# HO setting own fixtures



## plumbpro (Mar 10, 2010)

When a HO decides to "save" money and set their own fixtures. This guy wanted to save the last 15% of the total price by setting his own fixtures. I went there today for the third time because this wax ring was leaking. If you can't tell, there were 2 rings. The one on top is a can't leak and the one on the bottom is a regular that has been squished out by the can't leak. Anyway, after the service calls, he has actually spent more than if he would have just let us set fixtures


----------



## futz (Sep 17, 2009)

plumbpro said:


> I went there today for the third time because this wax ring was leaking. If you can't tell, there were 2 rings. The one on top is a can't leak and the one on the bottom is a regular that has been squished out by the can't leak. Anyway, after the service calls, he has actually spent more than if he would have just let us set fixtures


It doesn't look so bad. I routinely put a KantLeak on top of a regular seal if the flange is a bit deep, and I don't ever get leaks. There must more to it than that, like maybe not enough seal, or wobbling as he sets it, or a rocking toilet after setting, or a dirty flange or something else...


----------



## plumbpro (Mar 10, 2010)

The flange had paint on it, and it was a bit deep. They used 3/4 plywood for underlayment. I cleaned the flange and siliconed down one of those flange shims then it was close enough to use one thick ring. We have used double waxes before and never had a problem. He did have a backed up sewer due to a faulty septic field line install. That may have started it leaking. 
I was there once to snake the sewer, that's when we found out the septic problem. Another time to change the other wax seal on another WC. Another because of a broken plastic pop up.


----------



## plumbpro (Mar 10, 2010)

That top can't leak seems like it didn't compress at all. It may have been one that came with the Peerless WC. I usually don't use those because they are real stiff and seem cheap.


----------



## AKdaplumba (Jan 12, 2010)

whats different with a kantleak wax seal?


----------



## ROCKSTARPLUMBER (Dec 14, 2008)

AKdaplumba said:


> whats different with a kantleak wax seal?



It kant leak.


----------



## user2090 (Sep 26, 2009)

Well at least you go some billable time out of it. So, there is at least some silver lining on that cloud. Typical mistakes, so many people do not understand how to do the job right.


----------



## plumbpro (Mar 10, 2010)

Indie said:


> Well at least you go some billable time out of it. So, there is at least some silver lining on that cloud. Typical mistakes, so many people do not understand how to do the job right.
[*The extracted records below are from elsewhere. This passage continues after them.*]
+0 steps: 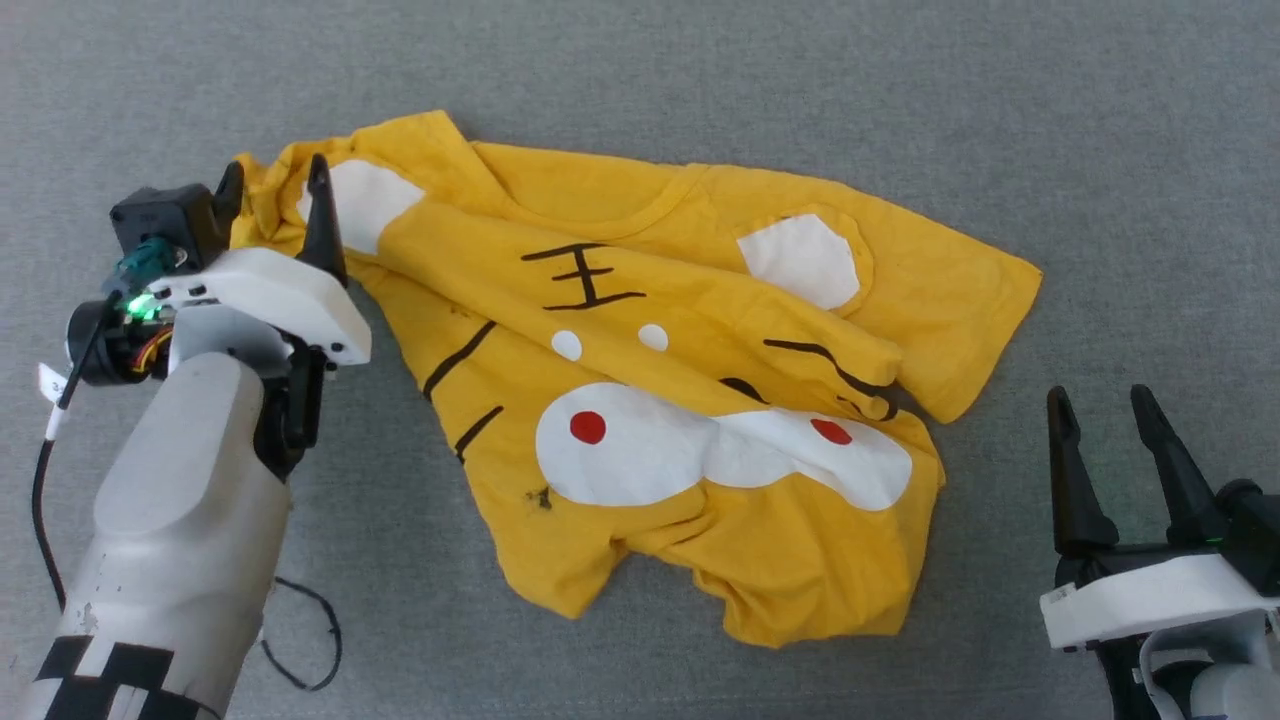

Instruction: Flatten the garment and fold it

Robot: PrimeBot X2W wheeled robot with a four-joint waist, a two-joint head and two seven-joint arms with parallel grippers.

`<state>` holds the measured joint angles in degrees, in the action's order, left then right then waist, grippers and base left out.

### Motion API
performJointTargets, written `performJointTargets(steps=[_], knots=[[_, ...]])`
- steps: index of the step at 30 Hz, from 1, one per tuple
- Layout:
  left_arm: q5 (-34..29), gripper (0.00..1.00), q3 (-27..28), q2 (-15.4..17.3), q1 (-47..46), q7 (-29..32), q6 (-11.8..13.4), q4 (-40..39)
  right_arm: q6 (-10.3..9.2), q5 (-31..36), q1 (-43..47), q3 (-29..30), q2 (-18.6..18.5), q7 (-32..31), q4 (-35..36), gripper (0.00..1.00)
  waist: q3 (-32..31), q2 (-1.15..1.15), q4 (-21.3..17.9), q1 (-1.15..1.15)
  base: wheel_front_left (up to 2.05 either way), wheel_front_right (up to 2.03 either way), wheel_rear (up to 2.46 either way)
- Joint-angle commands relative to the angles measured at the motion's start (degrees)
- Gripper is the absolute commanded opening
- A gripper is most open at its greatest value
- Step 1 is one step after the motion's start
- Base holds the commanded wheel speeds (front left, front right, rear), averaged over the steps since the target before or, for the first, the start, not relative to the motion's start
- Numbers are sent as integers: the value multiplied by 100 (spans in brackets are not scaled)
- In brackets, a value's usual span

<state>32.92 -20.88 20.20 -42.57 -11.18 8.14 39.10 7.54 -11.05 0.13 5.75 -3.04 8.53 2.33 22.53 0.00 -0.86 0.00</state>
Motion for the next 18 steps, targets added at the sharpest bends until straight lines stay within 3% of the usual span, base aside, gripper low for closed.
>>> performJointTargets(steps=[1,6,11,18], knots=[[65,100,36,-32,99,-121,-4,-166,-5,29,-51,29,16,-32,12,100,-130,0,96,0,0,0,0],[-5,100,237,-49,531,-346,131,-1064,-5,-3,20,42,16,-53,34,100,-313,0,189,0,0,0,0],[-402,100,662,-183,1475,-378,263,-2748,-5,-63,83,21,16,-29,22,100,-446,0,213,0,0,0,0],[-1212,100,967,-549,3133,-381,-76,-4384,-5,-117,139,-20,16,15,-28,100,-569,0,160,0,0,0,0]])
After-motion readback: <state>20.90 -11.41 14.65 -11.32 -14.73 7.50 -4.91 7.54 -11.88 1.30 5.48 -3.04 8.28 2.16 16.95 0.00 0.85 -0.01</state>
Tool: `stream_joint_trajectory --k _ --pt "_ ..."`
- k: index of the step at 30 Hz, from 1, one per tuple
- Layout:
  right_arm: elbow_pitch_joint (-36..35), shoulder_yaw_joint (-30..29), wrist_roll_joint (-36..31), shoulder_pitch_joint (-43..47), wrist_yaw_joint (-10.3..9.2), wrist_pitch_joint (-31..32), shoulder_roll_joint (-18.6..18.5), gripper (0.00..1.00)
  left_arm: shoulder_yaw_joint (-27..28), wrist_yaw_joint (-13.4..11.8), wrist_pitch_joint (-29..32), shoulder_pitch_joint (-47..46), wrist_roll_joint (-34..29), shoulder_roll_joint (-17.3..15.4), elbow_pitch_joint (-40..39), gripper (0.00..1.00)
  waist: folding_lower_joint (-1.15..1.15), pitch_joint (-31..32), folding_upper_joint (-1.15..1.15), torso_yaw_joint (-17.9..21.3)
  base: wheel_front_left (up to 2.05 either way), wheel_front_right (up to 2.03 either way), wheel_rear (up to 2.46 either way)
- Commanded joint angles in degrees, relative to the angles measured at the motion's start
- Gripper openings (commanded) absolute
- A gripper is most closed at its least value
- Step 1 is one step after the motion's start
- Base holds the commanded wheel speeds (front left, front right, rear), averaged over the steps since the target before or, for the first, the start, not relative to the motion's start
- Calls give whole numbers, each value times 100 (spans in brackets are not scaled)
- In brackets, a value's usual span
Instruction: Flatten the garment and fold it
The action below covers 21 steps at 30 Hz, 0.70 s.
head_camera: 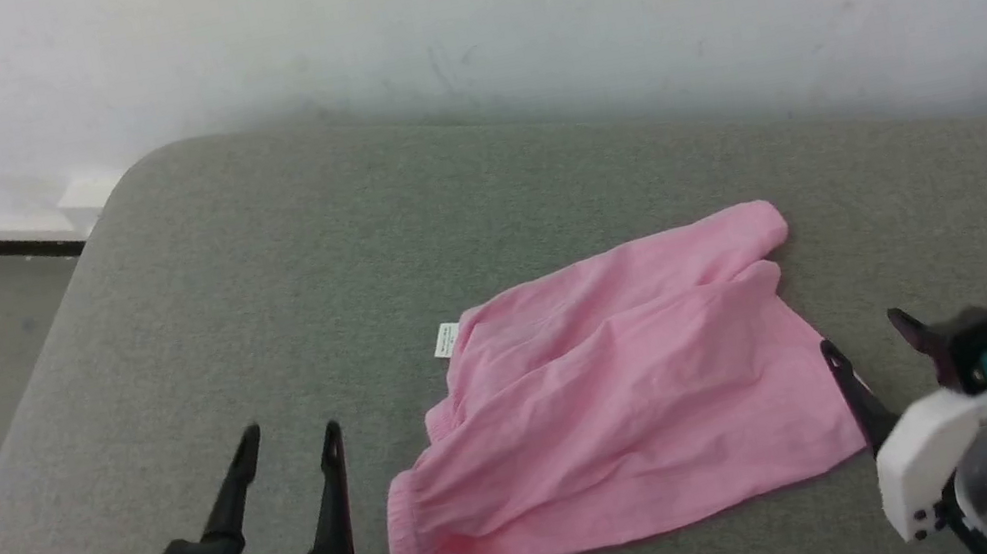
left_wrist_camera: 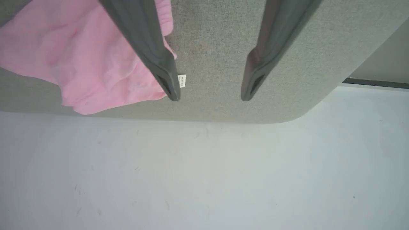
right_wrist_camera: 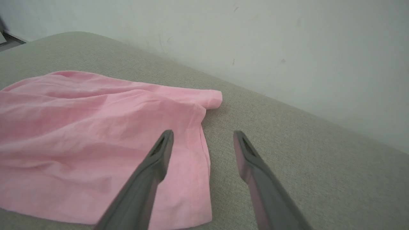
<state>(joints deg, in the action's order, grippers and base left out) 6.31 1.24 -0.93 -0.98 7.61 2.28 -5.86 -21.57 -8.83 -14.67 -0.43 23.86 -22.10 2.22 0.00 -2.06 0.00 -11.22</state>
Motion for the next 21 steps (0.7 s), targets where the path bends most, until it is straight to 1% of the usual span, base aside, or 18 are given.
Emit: stream_joint_trajectory --k 1,4,8,10,16,17,18,19,21 --pt "149 58 92 -253 -12 507 -144 100 104 -37 -27 -129 -255 93 -187 100 0 -26 0 -102 0 0 0" --pt "521 149 274 -614 -12 1652 -356 100 221 52 -30 -97 -507 320 -355 100 0 -90 0 -211 0 0 0" --pt "878 314 519 -976 -12 2668 -553 100 261 227 -31 -64 -752 591 -347 100 0 -202 0 -382 0 0 0" --pt "994 394 665 -1095 -12 2955 -619 100 311 301 -31 -53 -823 731 -326 100 0 -272 0 -449 0 0 0" --pt "1449 526 765 -1288 -12 3407 -760 100 429 539 -32 -27 -1043 994 -183 100 0 -413 0 -555 0 0 0" --pt "1525 529 765 -1299 -12 3425 -765 82 454 574 -32 -25 -1073 1028 -166 100 0 -418 0 -562 0 0 0" --pt "1597 526 762 -1304 -12 3425 -767 25 482 609 -32 -21 -1103 1054 -150 100 0 -416 0 -564 0 0 0" --pt "1657 531 759 -1304 -12 3407 -770 0 509 643 -32 -20 -1136 1070 -134 100 0 -410 0 -559 0 0 0" --pt "1743 524 775 -1302 -12 3336 -776 0 568 697 -32 -15 -1193 1104 -104 100 0 -375 0 -517 0 0 0"
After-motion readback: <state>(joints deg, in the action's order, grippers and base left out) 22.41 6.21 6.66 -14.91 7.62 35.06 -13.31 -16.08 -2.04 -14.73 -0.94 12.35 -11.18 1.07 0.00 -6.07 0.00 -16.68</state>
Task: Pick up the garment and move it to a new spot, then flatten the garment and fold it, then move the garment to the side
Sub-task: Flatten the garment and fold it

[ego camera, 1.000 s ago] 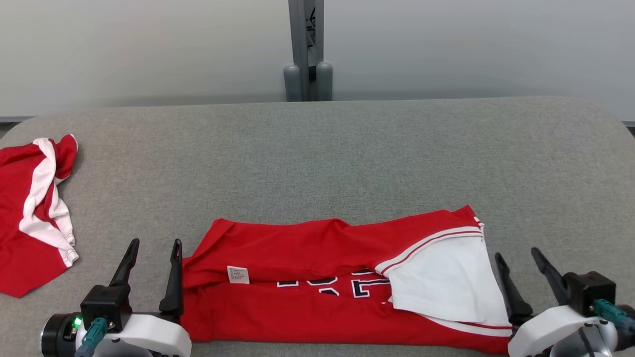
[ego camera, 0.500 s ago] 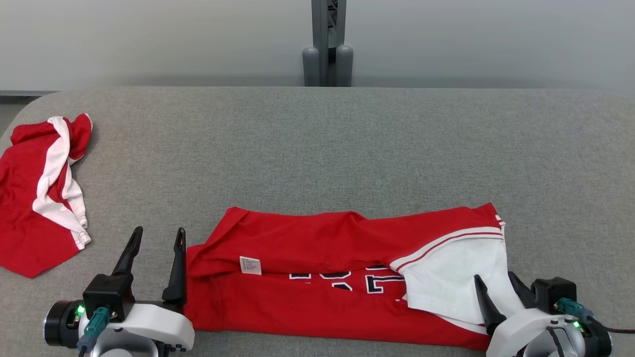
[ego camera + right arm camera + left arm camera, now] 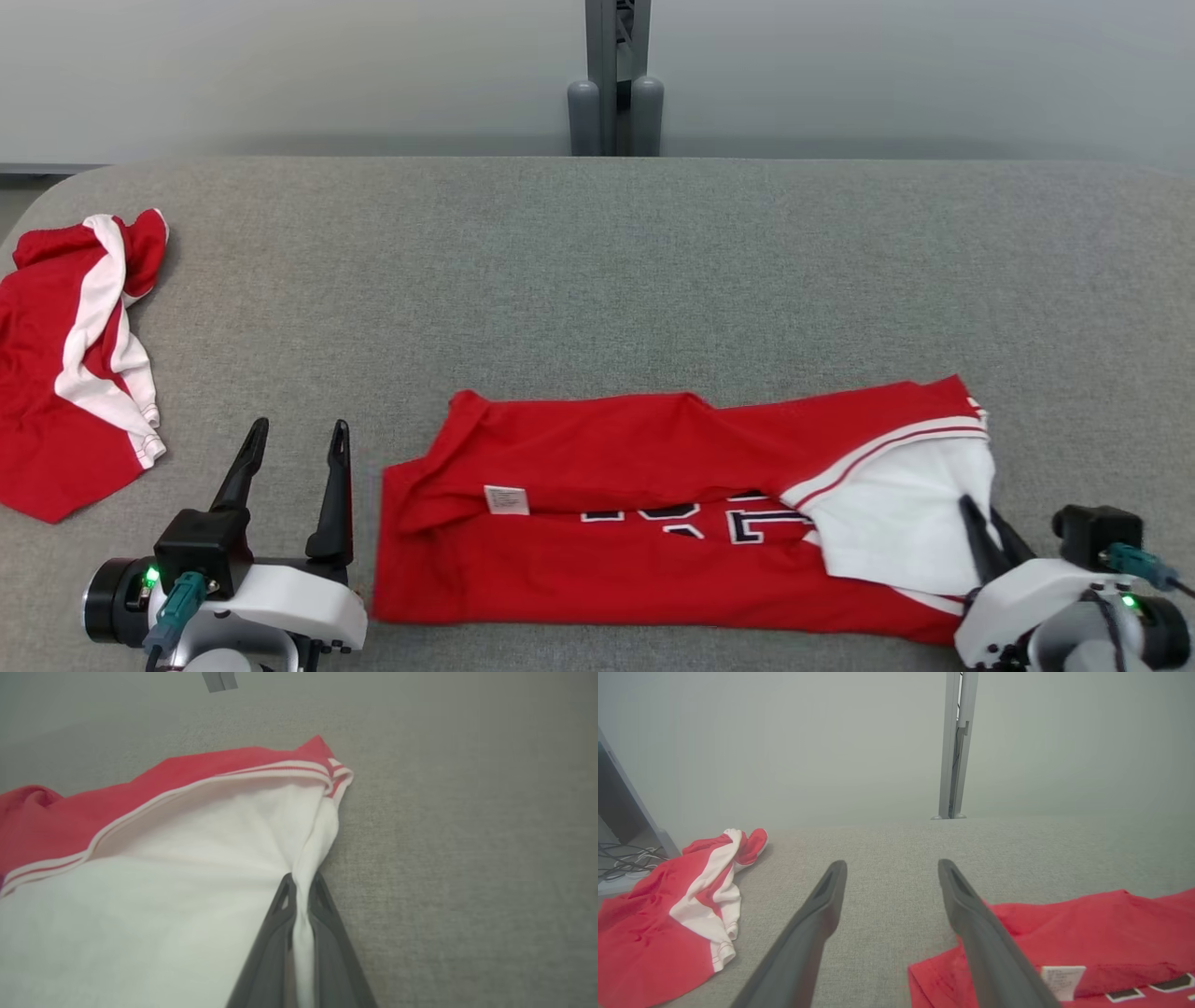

Usually when a HO wants to set fixtures, it's because that is the "easy part"


----------



## fhrace (Sep 7, 2009)

I don't understand why the top seal did not push out.


----------



## AKdaplumba (Jan 12, 2010)

well your not telling me anything.

At work they call me A"no leaks" K, if it leaks I didnt install it


----------



## OldSchool (Jan 30, 2010)

In this case I always put Kant leak at bottom then another plain old wax seal on top....never had a problem


----------



## futz (Sep 17, 2009)

ROCKSTARPLUMBER said:


> It kant leak.


Heh :laughing: I call them Kan-Too Leak seals. They aren't a guarantee against leaks. But I use one on any toilet where the flange bottom edge is below flush with the finished floor and have no problems.


----------



## futz (Sep 17, 2009)

OldSchool said:


> In this case I always put Kant leak at bottom then another plain old wax seal on top....never had a problem


In my opinion that's the wrong way to do it. I put the regular seal under the KantLeak. Then it can't crush inward and partially block the drain. The KantLeak's horn keeps it centered and prevents crush inward.

Your way the toilet horn keeps the reg seal centered and the flange keeps the KantLeak centered, so I guess it probably works ok. But then you have double wax crushing together and I think sometimes it tends to squish inward somewhat since there's nothing there to prevent it.


----------



## Ron (Jun 12, 2008)

I use reg wax rings only and never use the horned rings.


----------



## njoy plumbing (May 19, 2009)

Ron said:


> I use reg wax rings only and never you the horned rings.


 I hate those sticky pieces of s**t, so I make the boys do them and they can make sur they don't leak.:blink:


----------



## RealLivePlumber (Jun 22, 2008)

I had a customer call me, and asked me to deliver him a white, round front seat, with cover. 

Just leave it on the back porch, and I'll install it. Add it to the bill. 

OK.

(I was there for a full day last week, misc repairs and a new Moen tub/shower with a plate, and am going back next week to do the other tub shower.)


----------